# [Exercise]
What lines of the data include the string "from"? Copy them all.

# [Exercise data]

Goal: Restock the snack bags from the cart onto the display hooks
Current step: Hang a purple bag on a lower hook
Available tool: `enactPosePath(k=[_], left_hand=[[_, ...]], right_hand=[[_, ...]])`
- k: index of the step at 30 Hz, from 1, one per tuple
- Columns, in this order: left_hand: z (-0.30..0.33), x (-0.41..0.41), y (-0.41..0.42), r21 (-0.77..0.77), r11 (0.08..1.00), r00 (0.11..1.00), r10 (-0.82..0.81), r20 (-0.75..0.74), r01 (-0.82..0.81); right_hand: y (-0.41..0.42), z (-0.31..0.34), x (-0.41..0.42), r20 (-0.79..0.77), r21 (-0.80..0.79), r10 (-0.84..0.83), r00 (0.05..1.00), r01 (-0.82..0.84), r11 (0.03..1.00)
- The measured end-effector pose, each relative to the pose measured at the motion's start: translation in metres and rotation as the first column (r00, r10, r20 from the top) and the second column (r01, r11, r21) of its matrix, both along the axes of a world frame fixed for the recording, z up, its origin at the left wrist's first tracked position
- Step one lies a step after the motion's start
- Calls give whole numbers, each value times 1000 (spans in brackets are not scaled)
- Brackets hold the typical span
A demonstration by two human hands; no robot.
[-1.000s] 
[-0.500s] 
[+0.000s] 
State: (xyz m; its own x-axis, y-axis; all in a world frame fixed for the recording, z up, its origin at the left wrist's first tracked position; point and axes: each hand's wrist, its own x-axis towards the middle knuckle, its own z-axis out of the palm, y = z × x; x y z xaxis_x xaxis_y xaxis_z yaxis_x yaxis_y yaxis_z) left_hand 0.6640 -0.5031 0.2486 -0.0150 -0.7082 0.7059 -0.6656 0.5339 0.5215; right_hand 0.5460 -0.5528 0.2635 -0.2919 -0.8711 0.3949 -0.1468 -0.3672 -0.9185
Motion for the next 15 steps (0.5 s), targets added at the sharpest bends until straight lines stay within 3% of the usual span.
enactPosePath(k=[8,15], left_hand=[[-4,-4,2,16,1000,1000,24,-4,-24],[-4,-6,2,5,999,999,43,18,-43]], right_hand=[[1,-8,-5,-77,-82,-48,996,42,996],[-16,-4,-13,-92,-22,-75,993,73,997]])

# [Task response]
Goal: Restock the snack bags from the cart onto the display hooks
- k: index of the step at 30 Hz, from 1, one per tuple
- The measured end-effector pose, each relative to the pose measured at the motion's start: translation in metres and rotation as the first column (r00, r10, r20 from the top) and the second column (r01, r11, r21) of its matrix, both along the axes of a world frame fixed for the recording, z up, its origin at the left wrist's first tracked position

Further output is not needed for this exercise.